Born in Orange County at the end of World War II, I grew up in Newport Beach and Costa Mesa. My father met my mother at Santa Ana Army Air Base, where he was a staff sergeant and she a civilian secretary.
When I was 12, I published a few issues of a newspaper that I distributed to kids on my block. I’d write my stories longhand, and my long-suffering mom would type them using a half-dozen sheets of well-worn carbon paper.
In 1958, at the age of 13, I had a newspaper route with the Newport Beach News-Press, one of the Daily Pilot’s progenitors. My brother, who was 11 at the time, landed a much more lucrative gig with another Pilot forerunner, the Costa Mesa Globe-Herald.
Brother Bill’s route encompassed three neighborhood blocks and included some 90 customers. He threw to practically every house.
My route, on the other hand, had 18 subscribers spread out over 30 blocks or more. I had to warm up in the bullpen between throws.
Four days a week I started out from our home on Fairway Drive, took Monte Vista out to Newport Boulevard (stopped at Dick’s Market for a Royal Crown Cola and a Three Musketeers), followed 23rd Street (with numerous diversions into side streets and culs-de-sac) out to Irvine Boulevard, took Irvine down to Monte Vista, and followed Monte Vista home.
Oh, and I cleared nine bucks a month! Bill made $50 or more.
I particularly detested Thursdays. That afternoon I had to toss 500 free “throwaways” to all nonsubscribers along my route.
When I arrived home from school my mother, like a trouper, would be on the front porch folding my 500 News-Press throwaways. I’d help her finish, then would cram them into the bulging news bags hanging from the handlebars of my bike.

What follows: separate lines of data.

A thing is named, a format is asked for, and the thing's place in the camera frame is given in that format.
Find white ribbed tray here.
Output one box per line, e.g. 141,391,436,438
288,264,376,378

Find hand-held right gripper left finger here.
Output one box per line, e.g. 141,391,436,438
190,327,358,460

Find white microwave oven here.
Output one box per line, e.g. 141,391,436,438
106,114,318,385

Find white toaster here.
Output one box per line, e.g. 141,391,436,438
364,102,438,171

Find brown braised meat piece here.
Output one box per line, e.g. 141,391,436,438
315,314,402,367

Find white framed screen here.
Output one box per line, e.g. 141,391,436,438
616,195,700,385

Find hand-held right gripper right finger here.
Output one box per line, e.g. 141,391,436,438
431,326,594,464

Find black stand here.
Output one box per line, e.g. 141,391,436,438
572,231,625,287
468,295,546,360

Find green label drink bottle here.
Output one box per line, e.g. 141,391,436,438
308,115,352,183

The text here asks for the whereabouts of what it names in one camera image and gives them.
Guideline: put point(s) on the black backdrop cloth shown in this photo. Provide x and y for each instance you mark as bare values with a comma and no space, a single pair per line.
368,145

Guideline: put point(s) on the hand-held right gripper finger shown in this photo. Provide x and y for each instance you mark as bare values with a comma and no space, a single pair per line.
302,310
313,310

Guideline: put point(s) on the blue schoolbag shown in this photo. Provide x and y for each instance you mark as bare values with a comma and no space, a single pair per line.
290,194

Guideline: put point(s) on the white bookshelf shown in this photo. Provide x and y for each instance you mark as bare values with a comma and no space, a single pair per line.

I spent the next three hours delivering the 500 newspapers — for which I didn’t collect a dime!
As you might suspect, I lasted only a few months on the job. During my final Thursday assignment, unbeknownst to my mother (who, for some reason, was unable to help me fold my papers that day), I buried the whole lot in a field behind our home and went to play ball with my friends.
Six months later I learned the meaning of the phrase, “chickens coming home to roost.” In the teeth of a fierce Santa Ana wind, the 500 papers were unearthed and blew all over the neighborhood. Our property was awash in newsprint. My dad had only to pick off a flying newspaper to see that it was a News-Press edition dated six months earlier. He quickly figured things out, and I paid a heavy price.
I went on to graduate from Costa Mesa High School, OCC, Cal State Fullerton and Pepperdine University. I retired last year after 36 years as director of community relations at OCC.
I love this community.
My wife, Hedy — an Estancia High School alumna — and I live in the same Costa Mesa neighborhood we’ve occupied since 1975.
I look forward to sharing insights and anecdotes with you. I promise never to miss a deadline…or to try to bury a column in the field behind my house!
JIM CARNETT lives in Costa Mesa. His column runs Wednesdays.